Step 10, we convert the queried texts to format that the annotation tool can receive. 


Step 11, the user should provide `annotate_by_human()` method, which receive the `queried_texts` to annotation tool and return the annnotation result.


Step 12, we convert `annotated_data` to a list of `flair.data.Sentence` by `aligner`. We support different format of annotated data. More detail is in below tutorial. 

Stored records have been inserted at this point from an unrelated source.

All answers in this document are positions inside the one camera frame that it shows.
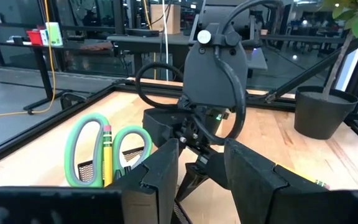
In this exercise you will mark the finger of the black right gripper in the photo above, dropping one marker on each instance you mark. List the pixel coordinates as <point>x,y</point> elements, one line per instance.
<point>217,169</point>
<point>191,177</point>

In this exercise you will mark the grey desk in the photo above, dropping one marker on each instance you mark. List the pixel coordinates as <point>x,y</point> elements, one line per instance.
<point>148,42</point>

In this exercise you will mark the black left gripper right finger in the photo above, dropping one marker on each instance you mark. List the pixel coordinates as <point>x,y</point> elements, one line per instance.
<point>291,208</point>

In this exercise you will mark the cardboard box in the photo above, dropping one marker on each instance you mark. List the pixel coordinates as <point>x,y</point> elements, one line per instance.
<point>166,18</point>

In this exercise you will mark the black table frame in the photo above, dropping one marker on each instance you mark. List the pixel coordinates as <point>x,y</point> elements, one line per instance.
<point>42,127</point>

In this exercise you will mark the green white box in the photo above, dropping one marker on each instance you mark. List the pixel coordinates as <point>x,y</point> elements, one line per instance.
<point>54,34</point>

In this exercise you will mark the black round floor object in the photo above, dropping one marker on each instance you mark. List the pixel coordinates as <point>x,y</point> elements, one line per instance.
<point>73,99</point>

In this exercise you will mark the black mesh desk organizer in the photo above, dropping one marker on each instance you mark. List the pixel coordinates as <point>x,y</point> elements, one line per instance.
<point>89,171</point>

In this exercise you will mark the yellow pencil pink eraser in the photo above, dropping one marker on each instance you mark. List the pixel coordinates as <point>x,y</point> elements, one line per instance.
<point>107,155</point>
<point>309,179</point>

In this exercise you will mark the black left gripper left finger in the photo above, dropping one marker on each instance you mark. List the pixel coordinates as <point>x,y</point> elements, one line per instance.
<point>73,205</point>

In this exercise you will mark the black side desk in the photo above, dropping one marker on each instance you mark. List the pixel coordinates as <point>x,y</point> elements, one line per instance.
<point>43,71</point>

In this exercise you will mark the red box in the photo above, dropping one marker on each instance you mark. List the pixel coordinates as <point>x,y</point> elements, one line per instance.
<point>34,37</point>

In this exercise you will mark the green leafy plant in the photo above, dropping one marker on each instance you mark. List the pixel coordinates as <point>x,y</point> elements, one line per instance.
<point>356,18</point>

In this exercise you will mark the black plant pot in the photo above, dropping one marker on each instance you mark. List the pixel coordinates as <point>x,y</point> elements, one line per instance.
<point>322,115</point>

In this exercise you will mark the black diagonal frame strut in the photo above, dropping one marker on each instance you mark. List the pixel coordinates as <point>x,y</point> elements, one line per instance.
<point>306,74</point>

Related tutorial: [Annotated Data](../docs/TUTORIAL_7_Annotated_Data.md)

## Retrain Model

```python
    # 13. retrain model, the queried_samples will be added to corpus.train
    learner.teach(queried_samples, dir_path=f"output/retrain_{i}")
```

Finally, `learner.teach()` will add `queried_sampels` to the training dataset and retrain the model from scratch. The retraining log and model will be saved to `dir_path`.

The whole script can be found in `examples/active_learning_cycle_annotation_mode.py`.